**Description of the task:**
Give back the records in full, with every line exactly as it was.

**Exercise data:**
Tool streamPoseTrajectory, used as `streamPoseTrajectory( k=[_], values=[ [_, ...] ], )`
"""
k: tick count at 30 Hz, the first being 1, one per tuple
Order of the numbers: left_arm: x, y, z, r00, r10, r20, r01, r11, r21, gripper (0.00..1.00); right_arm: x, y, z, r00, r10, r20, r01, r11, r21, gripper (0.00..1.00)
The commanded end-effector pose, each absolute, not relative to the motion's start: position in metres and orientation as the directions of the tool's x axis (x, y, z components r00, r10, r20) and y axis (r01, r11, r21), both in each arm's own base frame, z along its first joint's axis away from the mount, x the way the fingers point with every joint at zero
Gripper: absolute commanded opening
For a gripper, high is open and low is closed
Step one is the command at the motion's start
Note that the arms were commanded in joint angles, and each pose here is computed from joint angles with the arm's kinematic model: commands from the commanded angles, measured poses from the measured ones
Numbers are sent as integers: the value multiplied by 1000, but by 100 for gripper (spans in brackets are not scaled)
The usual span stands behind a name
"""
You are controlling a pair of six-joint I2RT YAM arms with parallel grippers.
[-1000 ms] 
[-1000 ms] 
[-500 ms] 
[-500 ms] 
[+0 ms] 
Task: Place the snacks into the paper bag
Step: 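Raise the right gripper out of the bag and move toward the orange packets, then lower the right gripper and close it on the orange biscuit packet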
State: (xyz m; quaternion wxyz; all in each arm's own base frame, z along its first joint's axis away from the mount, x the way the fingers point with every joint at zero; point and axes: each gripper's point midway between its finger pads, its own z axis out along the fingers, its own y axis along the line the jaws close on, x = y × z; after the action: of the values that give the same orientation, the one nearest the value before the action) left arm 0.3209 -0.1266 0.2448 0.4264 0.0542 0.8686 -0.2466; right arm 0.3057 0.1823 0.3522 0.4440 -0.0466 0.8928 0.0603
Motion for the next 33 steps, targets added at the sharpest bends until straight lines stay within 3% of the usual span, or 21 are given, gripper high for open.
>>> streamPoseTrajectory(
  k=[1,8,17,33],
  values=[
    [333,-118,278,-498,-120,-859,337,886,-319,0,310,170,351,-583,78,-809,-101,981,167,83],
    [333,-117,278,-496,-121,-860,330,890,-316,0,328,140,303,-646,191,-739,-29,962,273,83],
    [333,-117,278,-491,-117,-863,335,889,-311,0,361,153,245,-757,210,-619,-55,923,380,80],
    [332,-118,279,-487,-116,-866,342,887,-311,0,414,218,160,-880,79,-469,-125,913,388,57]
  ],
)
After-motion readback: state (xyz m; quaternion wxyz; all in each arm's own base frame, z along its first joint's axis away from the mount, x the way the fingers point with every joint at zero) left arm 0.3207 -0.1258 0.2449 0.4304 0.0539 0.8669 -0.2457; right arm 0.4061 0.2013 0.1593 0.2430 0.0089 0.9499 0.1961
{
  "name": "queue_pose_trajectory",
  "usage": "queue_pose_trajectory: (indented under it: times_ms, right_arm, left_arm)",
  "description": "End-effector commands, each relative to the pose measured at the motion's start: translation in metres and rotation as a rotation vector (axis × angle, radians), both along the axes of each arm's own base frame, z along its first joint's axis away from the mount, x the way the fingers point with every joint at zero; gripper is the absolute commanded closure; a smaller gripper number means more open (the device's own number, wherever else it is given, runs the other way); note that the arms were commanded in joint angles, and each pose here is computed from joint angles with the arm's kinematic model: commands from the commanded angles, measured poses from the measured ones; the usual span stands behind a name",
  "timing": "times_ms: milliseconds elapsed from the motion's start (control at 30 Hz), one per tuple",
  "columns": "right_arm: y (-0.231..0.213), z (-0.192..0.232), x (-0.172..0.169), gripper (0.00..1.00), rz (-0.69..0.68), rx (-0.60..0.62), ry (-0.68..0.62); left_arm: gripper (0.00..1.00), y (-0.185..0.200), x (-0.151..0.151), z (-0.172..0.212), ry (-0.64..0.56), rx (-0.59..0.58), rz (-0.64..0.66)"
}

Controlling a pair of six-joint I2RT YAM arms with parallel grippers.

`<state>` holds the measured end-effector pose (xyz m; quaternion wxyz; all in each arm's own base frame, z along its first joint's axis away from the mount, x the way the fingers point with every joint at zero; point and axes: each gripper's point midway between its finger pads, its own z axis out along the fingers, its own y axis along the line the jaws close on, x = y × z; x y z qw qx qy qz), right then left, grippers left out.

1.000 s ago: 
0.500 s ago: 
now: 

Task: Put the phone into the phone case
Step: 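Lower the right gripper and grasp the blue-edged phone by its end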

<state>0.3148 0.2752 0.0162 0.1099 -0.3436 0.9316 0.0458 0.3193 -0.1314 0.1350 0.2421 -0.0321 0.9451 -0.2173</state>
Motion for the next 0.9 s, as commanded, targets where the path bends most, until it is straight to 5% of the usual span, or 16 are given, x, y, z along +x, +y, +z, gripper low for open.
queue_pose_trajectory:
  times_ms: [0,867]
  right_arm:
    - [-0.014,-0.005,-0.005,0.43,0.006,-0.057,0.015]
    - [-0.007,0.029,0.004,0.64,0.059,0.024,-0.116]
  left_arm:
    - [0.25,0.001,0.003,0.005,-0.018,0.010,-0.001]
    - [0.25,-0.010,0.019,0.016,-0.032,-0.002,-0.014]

**Reply to the task:**
Tool streamPoseTrajectory, used as `streamPoseTrajectory( k=[_], values=[ [_, ...] ], )`
"""
k: tick count at 30 Hz, the first being 1, one per tuple
Order of the numbers: left_arm: x, y, z, r00, r10, r20, r01, r11, r21, gripper (0.00..1.00); right_arm: x, y, z, r00, r10, r20, r01, r11, r21, gripper (0.00..1.00)
The commanded end-effector pose, each absolute, not relative to the motion's start: position in metres and orientation as the directions of the tool's x axis (x, y, z components r00, r10, r20) and y axis (r01, r11, r21), both in each arm's own base frame, z along its first joint's axis away from the mount, x the way the fingers point with every joint at zero
Gripper: absolute commanded opening
For a gripper, high is open and low is closed
Step one is the command at the motion's start
Note that the arms were commanded in joint angles, and each pose here is computed from joint angles with the arm's kinematic model: commands from the commanded angles, measured poses from the measured ones
Numbers are sent as integers: the value multiplied by 1000, but by 100 for gripper (spans in brackets are not scaled)
The usual span stands behind a name
"""
You are controlling a pair of six-joint I2RT YAM arms with parallel grippers.
[-1000 ms] 
[-1000 ms] 
[-500 ms] 
[-500 ms] 
[+0 ms] 
Task: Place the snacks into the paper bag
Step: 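Raise the right gripper out of the bag and move toward the orange packets, then lower the right gripper and close it on the orange biscuit packet
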State: (xyz m; quaternion wxyz; all in each arm's own base frame, z along its first joint's axis away from the mount, x the way the fingers point with every joint at zero; point and axes: each gripper's point midway between its finger pads, its own z axis out along the fingers, its own y axis along the line the jaws close on, x = y × z; after the action: of the values that give the same orientation, the one nearest the value before the action) left arm 0.3209 -0.1266 0.2448 0.4264 0.0542 0.8686 -0.2466; right arm 0.3057 0.1823 0.3522 0.4440 -0.0466 0.8928 0.0603
Motion for the next 33 steps, targets added at the sharpest bends until straight lines stay within 3% of the usual span, or 21 are given, gripper high for open.
>>> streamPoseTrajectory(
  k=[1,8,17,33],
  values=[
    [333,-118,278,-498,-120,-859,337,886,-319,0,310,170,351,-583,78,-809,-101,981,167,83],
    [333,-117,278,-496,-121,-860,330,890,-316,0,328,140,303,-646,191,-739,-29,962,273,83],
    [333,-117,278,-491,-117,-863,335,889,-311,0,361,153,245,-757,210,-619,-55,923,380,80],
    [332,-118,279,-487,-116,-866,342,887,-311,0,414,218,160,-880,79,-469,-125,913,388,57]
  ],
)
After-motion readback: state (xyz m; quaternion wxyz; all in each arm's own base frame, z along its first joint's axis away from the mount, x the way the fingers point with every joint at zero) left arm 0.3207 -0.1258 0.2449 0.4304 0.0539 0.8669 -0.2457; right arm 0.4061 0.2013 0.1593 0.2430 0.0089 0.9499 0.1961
{
  "name": "queue_pose_trajectory",
  "usage": "queue_pose_trajectory: (indented under it: times_ms, right_arm, left_arm)",
  "description": "End-effector commands, each relative to the pose measured at the motion's start: translation in metres and rotation as a rotation vector (axis × angle, radians), both along the axes of each arm's own base frame, z along its first joint's axis away from the mount, x the way the fingers point with every joint at zero; gripper is the absolute commanded closure; a smaller gripper number means more open (the device's own number, wherever else it is given, runs the other way); note that the arms were commanded in joint angles, and each pose here is computed from joint angles with the arm's kinematic model: commands from the commanded angles, measured poses from the measured ones; the usual span stands behind a name",
  "timing": "times_ms: milliseconds elapsed from the motion's start (control at 30 Hz), one per tuple",
  "columns": "right_arm: y (-0.231..0.213), z (-0.192..0.232), x (-0.172..0.169), gripper (0.00..1.00), rz (-0.69..0.68), rx (-0.60..0.62), ry (-0.68..0.62); left_arm: gripper (0.00..1.00), y (-0.185..0.200), x (-0.151..0.151), z (-0.172..0.212), ry (-0.64..0.56), rx (-0.59..0.58), rz (-0.64..0.66)"
}

Controlling a pair of six-joint I2RT YAM arms with parallel grippers.

`<state>` holds the measured end-effector pose (xyz m; quaternion wxyz; all in each arm's own base frame, z along its first joint's axis away from the mount, x the way the fingers point with every joint at zero; point and axes: each gripper's point midway between its finger pads, its own z axis out along the fingers, its own y axis along the line the jaws close on, x = y × z; x y z qw qx qy qz), right then left, grippers left out.

1.000 s ago: 
0.500 s ago: 
now: 

Task: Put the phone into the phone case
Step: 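Lower the right gripper and grasp the blue-edged phone by its end
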
<state>0.3148 0.2752 0.0162 0.1099 -0.3436 0.9316 0.0458 0.3193 -0.1314 0.1350 0.2421 -0.0321 0.9451 -0.2173</state>
Motion for the next 0.9 s, as commanded, targets where the path bends most, until it is straight to 5% of the usual span, or 16 are given, x, y, z along +x, +y, +z, gripper low for open.
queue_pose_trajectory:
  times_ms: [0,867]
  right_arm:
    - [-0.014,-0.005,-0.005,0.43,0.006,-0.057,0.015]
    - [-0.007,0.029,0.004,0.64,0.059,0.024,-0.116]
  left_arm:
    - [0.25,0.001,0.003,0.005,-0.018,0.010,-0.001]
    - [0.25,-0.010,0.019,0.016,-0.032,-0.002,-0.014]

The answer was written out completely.